I have a transformer model where a 0 is an actual value in an input sequence and the sequence values go from 0 to 49 (sort of like dictionary size =50). So the sequence can look like this s = [0,1,3,5,8,20] The input to the embedding layer has input_dim=50.
I pad the sequences with 0 to make sure they are all the same length. The attention layer requires the padding_mask to be specified. And I do it as in code below. Problem is that this way valid 0 values are ignored and then the error pops up in the training loop because predictions are nan. I can’t pad with -1 because the input_dim=50 won’t work anymore.
I can’t seem to find a solution to this, even though this seems like it should be a common problem in lagnuage modeling. Please help!
nopeek_mask = torch.triu(torch.from_numpy(np.ones((query.shape, query.shape))), diagonal=1)
nopeek_mask[nopeek_mask == 1] = -float("Inf")
pad_token_index = 0
pad_mask = (x == pad_token_index)
query_att,_ = self.atten_head(query, key, values , attn_mask=nopeek_mask , key_padding_mask=pad_mask )

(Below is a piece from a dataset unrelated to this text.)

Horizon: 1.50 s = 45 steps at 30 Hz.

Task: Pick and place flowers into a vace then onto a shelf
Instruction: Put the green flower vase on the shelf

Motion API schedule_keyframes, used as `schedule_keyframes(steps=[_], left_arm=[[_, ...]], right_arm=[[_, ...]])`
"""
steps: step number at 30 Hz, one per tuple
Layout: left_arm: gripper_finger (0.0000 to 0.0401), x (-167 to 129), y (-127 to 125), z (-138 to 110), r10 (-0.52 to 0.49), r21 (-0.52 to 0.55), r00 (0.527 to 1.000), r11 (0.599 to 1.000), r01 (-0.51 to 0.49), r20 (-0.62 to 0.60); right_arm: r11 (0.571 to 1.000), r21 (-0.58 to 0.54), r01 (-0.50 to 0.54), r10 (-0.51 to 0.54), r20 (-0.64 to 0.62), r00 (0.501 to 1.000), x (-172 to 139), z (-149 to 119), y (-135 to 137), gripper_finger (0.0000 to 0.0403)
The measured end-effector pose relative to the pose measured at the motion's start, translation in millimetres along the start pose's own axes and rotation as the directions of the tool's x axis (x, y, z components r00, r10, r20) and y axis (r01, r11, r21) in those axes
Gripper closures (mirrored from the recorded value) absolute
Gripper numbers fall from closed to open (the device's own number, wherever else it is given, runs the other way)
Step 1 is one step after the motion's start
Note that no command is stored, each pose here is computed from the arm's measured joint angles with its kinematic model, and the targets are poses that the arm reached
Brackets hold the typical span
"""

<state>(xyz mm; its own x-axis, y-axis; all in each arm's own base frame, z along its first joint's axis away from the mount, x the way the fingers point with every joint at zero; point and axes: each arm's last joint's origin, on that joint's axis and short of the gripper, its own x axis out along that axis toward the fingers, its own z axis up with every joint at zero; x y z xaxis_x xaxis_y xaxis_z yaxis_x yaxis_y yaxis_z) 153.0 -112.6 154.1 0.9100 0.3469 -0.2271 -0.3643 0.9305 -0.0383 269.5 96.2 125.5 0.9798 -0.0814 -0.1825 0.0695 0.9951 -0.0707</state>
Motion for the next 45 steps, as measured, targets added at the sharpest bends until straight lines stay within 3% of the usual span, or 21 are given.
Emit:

A solution that I can think of is to change the embedding dictionary so that 0 represents the token. This is what is usually done in the literature.
Thanks for the response @AbdulsalamBande . I think that’s what it’s currently doing. So using the example where the sequence values can be 0-49, the embedding layer is
embeddings = torch.nn.Embedding(50, self.emb_size) . So 0s are being embedded, but then the pad masking, masks the 0s that are due to padding as well as 0s early in the sequence that are valid cases.
Eg. sequence can be s = [0,0,0,1,1,2,3, 0,0,0] , where last 3 zeros are padding, but first 3 are actual values.
Dont forget that the padding_mask is a binary mask that has 1 for actual tokens and 0 for padding tokens. So in the case of [0,0,0,1,1,2,3, 0,0,0] , the padding_mask is [1,1,1,1,1,1,1, 0,0,0]
for padding as an index, you can have zero as your padding value, and i + 1 can be the value. for example, 0 can be encoded as 1, 1 as 2, and so on.
in this case, you will have 51 indices instead of 50 where padding mask is 0
@AbdulsalamBande that makes sense but there is no way for me to know in advance where in the sequense 0 will appear, hence for each batch this generates the mast
pad_mask = (x == pad_token_index) , which then masks any 0.
@brighteningeyes thank you, this seems like a reasonable solution to me. I think, this just means that in the output when I get the probability for each of the values in the sequence I have to discard the first one, since I’ll have 51 predicted values instead of 50.